Start of Block

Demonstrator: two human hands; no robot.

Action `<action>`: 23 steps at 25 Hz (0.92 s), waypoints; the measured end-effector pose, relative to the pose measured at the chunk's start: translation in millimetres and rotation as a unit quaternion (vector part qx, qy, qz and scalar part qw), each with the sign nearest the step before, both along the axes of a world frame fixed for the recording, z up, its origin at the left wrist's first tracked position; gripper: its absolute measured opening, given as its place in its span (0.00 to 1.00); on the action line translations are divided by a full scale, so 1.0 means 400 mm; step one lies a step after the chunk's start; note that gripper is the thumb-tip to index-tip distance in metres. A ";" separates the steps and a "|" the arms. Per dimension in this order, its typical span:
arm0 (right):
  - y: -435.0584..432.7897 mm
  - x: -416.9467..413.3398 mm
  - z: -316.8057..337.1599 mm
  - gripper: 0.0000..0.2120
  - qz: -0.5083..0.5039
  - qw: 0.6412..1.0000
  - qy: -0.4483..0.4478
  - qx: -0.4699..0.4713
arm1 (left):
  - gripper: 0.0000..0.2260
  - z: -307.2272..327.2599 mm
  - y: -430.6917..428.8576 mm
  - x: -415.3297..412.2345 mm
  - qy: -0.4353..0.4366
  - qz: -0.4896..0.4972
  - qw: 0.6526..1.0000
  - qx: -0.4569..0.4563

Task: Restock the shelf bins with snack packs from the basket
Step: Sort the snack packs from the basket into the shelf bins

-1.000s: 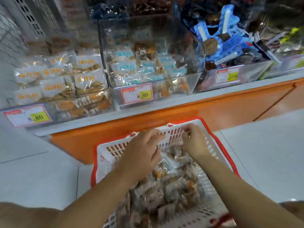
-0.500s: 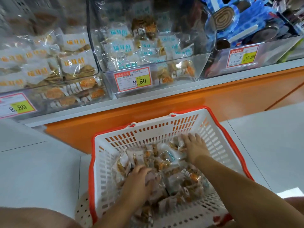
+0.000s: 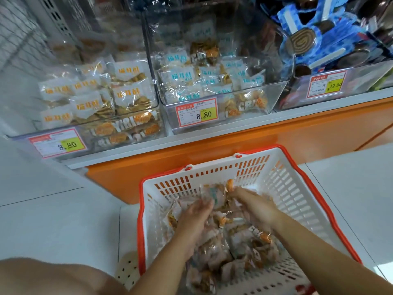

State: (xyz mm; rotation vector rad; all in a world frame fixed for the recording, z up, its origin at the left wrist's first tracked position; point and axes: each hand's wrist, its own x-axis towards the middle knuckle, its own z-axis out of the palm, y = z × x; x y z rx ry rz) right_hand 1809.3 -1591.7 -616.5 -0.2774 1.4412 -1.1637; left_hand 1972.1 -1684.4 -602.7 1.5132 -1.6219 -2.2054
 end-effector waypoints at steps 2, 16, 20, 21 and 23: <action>0.014 0.017 0.013 0.19 -0.006 0.999 -0.024 -0.035 | 0.17 0.012 -0.005 -0.001 0.075 0.081 0.991 0.074; 0.079 0.051 0.051 0.27 -0.112 0.982 -0.101 -0.116 | 0.09 0.085 0.031 0.041 0.146 0.139 0.973 0.110; 0.081 0.068 0.068 0.11 -0.100 0.983 -0.092 -0.120 | 0.15 0.095 0.042 0.043 0.177 0.096 0.976 0.081; 0.081 0.076 0.078 0.10 -0.089 0.987 -0.081 -0.107 | 0.16 0.093 0.046 0.042 0.172 0.087 0.979 0.062; 0.078 0.080 0.098 0.20 -0.046 0.995 -0.036 -0.081 | 0.20 0.087 0.044 0.040 0.141 0.069 0.988 0.013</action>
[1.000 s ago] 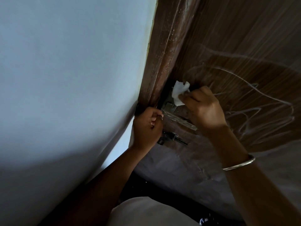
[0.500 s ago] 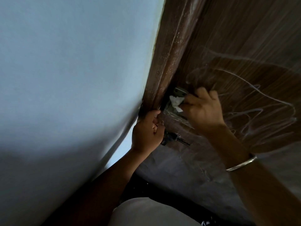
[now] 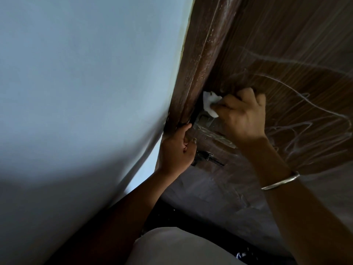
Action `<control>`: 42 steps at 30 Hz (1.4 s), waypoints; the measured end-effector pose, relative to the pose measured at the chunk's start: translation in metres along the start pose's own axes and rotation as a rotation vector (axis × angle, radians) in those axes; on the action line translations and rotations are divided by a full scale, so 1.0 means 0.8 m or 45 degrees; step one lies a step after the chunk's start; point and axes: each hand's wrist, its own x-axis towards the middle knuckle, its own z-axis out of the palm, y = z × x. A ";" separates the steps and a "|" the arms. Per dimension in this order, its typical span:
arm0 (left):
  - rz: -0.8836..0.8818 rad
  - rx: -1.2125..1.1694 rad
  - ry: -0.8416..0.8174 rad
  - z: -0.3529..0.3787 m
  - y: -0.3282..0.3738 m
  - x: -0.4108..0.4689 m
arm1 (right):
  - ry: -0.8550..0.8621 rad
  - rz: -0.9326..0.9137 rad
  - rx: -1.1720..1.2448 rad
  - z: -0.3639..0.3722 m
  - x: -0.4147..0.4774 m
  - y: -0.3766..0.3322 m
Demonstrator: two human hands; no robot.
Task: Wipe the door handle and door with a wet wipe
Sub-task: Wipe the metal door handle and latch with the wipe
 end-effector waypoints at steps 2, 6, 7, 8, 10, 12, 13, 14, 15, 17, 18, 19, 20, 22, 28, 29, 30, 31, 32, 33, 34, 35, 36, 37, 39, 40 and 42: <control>-0.005 0.031 -0.008 -0.001 0.000 0.001 | -0.039 -0.074 0.018 0.003 0.006 -0.009; -0.015 -0.022 0.013 -0.004 0.000 0.001 | -0.305 -0.157 -0.067 0.000 0.001 -0.016; -0.009 -0.020 0.017 -0.005 -0.001 0.002 | -0.331 -0.101 -0.035 -0.002 -0.001 -0.009; -0.006 -0.017 0.017 -0.004 -0.001 0.002 | -0.326 -0.036 -0.004 -0.005 -0.001 -0.003; -0.005 -0.006 0.004 -0.002 -0.001 0.002 | -0.250 0.052 0.040 -0.008 -0.001 0.007; 0.002 0.000 -0.003 0.000 -0.002 0.001 | -0.159 0.025 0.007 -0.006 -0.001 0.006; 0.004 -0.009 0.001 0.001 -0.003 0.000 | -0.119 0.001 0.001 -0.003 -0.004 0.005; 0.002 -0.029 0.013 0.001 -0.003 0.000 | -0.091 -0.009 0.015 -0.001 -0.007 0.004; -0.001 -0.056 0.026 0.002 -0.003 0.001 | -0.056 -0.002 0.043 0.002 -0.009 0.005; -0.008 -0.081 0.045 0.005 -0.002 0.002 | -0.021 0.045 0.089 0.004 -0.012 0.008; -0.007 -0.081 0.051 0.006 -0.001 0.003 | -0.008 0.069 0.100 0.004 -0.013 0.007; -0.005 -0.081 0.055 0.007 -0.001 0.003 | 0.006 0.094 0.112 0.005 -0.013 0.005; -0.007 -0.083 0.053 0.008 -0.001 0.003 | 0.005 0.127 0.121 0.005 -0.014 0.002; -0.024 -0.085 0.053 0.008 -0.002 0.001 | -0.052 0.191 0.123 0.005 -0.019 -0.006; -0.055 -0.092 0.066 0.003 0.002 -0.003 | -0.048 0.480 0.092 -0.009 -0.022 -0.017; -0.046 -0.090 0.058 0.003 0.004 -0.002 | -0.016 0.515 0.102 -0.010 -0.018 -0.019; -0.038 -0.091 0.049 0.003 0.005 -0.002 | -0.008 0.534 0.111 -0.010 -0.014 -0.021; -0.034 -0.095 0.039 0.003 0.005 -0.002 | -0.025 0.548 0.113 -0.009 -0.011 -0.024; -0.034 -0.099 0.031 0.003 0.006 -0.002 | -0.060 0.563 0.107 -0.007 -0.008 -0.027; -0.036 -0.098 0.029 0.003 0.005 -0.003 | -0.109 0.573 0.095 -0.006 -0.006 -0.030; -0.036 -0.096 0.035 0.002 0.005 -0.003 | -0.180 0.575 0.087 -0.003 -0.005 -0.032; -0.033 -0.096 0.044 0.002 0.004 -0.004 | -0.255 0.575 0.085 -0.001 -0.007 -0.034; -0.027 -0.098 0.055 0.002 0.003 -0.004 | -0.312 0.583 0.089 0.000 -0.010 -0.036; -0.018 -0.097 0.064 0.002 0.003 -0.004 | -0.335 0.597 0.101 0.001 -0.013 -0.037; 0.003 -0.094 0.060 0.004 0.003 -0.003 | -0.286 0.633 0.148 -0.001 -0.014 -0.037; 0.012 -0.094 0.055 0.004 0.003 -0.002 | -0.248 0.638 0.163 -0.002 -0.013 -0.035; 0.021 -0.104 0.044 0.004 0.002 -0.003 | -0.327 0.644 0.235 -0.002 -0.012 -0.031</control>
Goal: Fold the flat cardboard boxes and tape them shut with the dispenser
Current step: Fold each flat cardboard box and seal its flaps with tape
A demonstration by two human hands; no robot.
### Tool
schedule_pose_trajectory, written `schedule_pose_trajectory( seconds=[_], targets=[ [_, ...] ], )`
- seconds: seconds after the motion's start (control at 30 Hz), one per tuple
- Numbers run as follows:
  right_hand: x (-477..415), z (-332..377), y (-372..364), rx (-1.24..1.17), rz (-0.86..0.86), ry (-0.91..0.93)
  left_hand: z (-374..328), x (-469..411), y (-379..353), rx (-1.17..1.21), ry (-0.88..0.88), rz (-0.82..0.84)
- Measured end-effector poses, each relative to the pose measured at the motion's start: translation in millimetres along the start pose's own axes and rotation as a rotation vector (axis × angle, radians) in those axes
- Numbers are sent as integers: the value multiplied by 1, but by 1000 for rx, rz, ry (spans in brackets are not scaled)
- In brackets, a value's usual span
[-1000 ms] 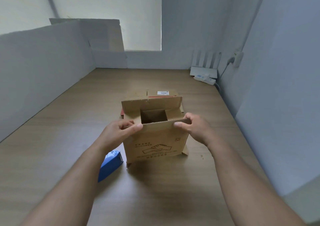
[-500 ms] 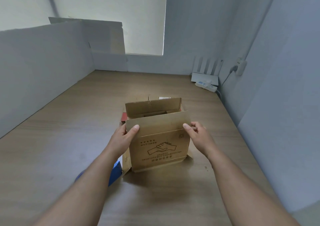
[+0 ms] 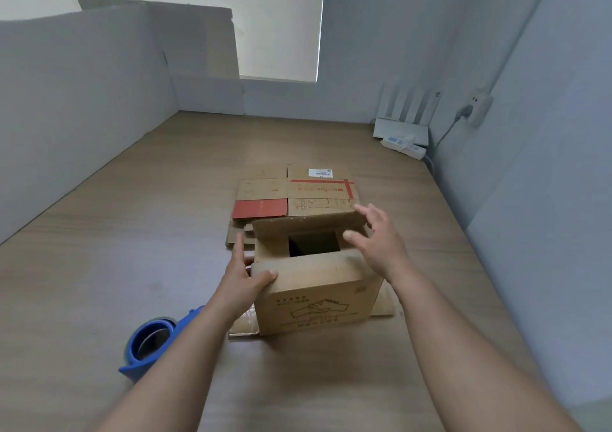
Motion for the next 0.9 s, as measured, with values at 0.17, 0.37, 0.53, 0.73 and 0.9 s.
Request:
schedule_pose_trajectory(
  seconds=[0.17,0.37,0.53,0.73,0.9],
  targets=[
    [17,-29,-8,88,-34,-37,-1,0,-8,-156,-97,36],
    [51,-45,-10,-205,-73,-94,7,8,-10,-215,-130,19],
    [74,-43,-7,-145,-167,-62,14,28,-11,-261,-161,-33],
    [87,-52,-7,-101,-166,-95,10,34,-15,-328,-123,-33],
    [82,-54,-12,54,-148,-18,11,24,-14,-357,-100,-30]
  ],
)
Point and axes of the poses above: each hand's wrist, its own x-axis away from the middle knuckle, its own y-axis out of the back of the hand, z = x × y, the point moved 2 cm from there along -x, towards the middle knuckle, and after that the axes turned 4 degrees about -x, right-handed, at the moved point
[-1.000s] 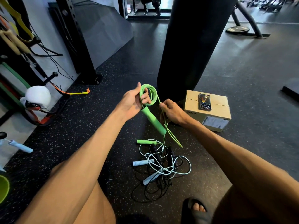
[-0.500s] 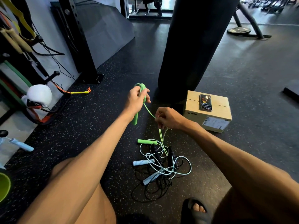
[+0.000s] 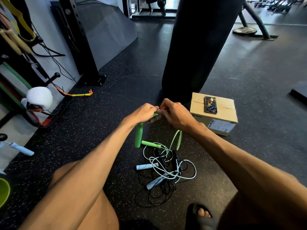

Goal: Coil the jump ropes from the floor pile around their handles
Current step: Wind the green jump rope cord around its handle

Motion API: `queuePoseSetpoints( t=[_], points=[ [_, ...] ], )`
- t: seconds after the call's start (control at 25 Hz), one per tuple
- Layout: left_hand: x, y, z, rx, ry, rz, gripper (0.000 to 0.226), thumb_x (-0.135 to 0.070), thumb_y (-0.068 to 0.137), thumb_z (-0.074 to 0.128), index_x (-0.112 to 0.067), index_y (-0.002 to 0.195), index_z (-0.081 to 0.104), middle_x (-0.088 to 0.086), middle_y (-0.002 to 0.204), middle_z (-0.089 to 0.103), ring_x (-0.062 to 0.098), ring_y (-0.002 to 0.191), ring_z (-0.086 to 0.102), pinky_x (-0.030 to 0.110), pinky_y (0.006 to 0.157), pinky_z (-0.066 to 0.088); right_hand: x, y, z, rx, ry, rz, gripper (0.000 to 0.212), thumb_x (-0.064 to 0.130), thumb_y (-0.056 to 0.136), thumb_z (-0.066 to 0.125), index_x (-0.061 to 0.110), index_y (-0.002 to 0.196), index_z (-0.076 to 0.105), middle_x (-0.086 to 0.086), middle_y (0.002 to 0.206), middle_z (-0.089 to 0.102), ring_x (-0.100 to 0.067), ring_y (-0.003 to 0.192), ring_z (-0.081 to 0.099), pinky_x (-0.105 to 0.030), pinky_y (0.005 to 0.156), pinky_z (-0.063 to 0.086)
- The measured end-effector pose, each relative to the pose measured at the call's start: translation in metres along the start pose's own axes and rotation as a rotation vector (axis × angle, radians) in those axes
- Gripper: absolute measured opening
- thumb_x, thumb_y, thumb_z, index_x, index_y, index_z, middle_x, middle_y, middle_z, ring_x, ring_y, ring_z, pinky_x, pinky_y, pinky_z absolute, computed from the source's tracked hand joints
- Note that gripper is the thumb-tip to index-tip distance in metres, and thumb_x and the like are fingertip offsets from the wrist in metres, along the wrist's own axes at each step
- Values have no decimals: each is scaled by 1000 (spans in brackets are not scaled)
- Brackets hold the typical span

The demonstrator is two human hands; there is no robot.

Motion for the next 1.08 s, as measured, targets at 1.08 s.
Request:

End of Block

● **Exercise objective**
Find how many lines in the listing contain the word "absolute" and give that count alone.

● **Answer to this problem**
3